Extended Date Figure 10|. Supporting data that IFNγ sensing is essential for effector cytokine-induced death in TBK1-null cells.

a, Frequency histograms of enrichment (z-score) for all sgRNAs per target in a Tbk1-null B16 cells +/− in vitro stimulation with TNFα (10ng/mL) and IFNγ (10ng/mL). b, scatter plot depicting relative depletion of sgRNAs targeting 19,674 genes in a Cas9+ B16 control and Tbk1 sgRNA cell line +/− in vitro stimulation with TNFα (10ng/mL) and IFNγ (10ng/mL). c, Western blot of control sgRNA and Tbk1-null B16 cells treated with TNFα (160 ng/mL) and IFNγ (40 ng/mL) for the indicates times. Data are representative of three independent experiments. d, cell viability assessment in parental B16 cells pre-treated with TBK1i (1μM) +/− JAK 1/2 inhibitor (ruxolitinib, 0.5 μM) +/− TNFα/IFNγ for 48 hours compared to unstimulated controls. Means (bars) and individual values (open circles) are shown (n=3, 1 independent experiment; 2-way ANOVA, Dunnett’s multiple comparisons test; *P < 0.05; ***P < 0.001; **** P < 0.0001; ns, not significant). e, Western blot of indicated proteins in Tbk1-null B16 cell lysates following 2-hour pre-treatment with vehicle control (0.1%DMSO), ruxolitinib (1 μM), Q-VD-OPh (20μM), Nec-1s (10 μM), or Q-VD-OPh plus Nec-1s followed by 10-hour treatment with TNFα (160 ng/mL) and IFNγ (40 ng/mL) or unstimulated (PBS) control.
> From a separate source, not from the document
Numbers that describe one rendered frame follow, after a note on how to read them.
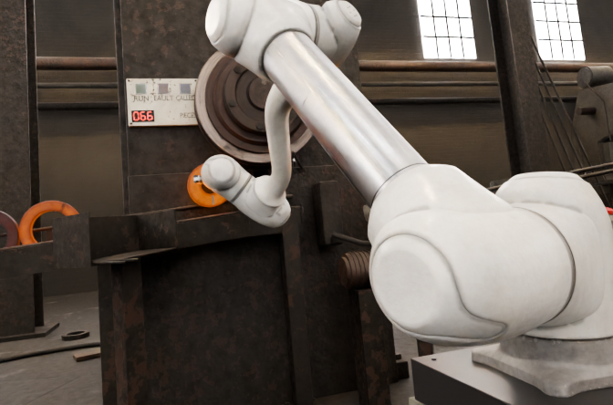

Data are representative of three independent experiments. f, GR values for 9-point inhibitor titration of ruxolitinib (JAK1/2i) in parental, control sgRNA (monoclonal), and Tbk1 sgRNA (monoclonal) B16 cells (2 independent experiments; representative data from single experiment with 6 technical replicates per condition). Means (solid circles) are shown +/− s.e.m (error bars).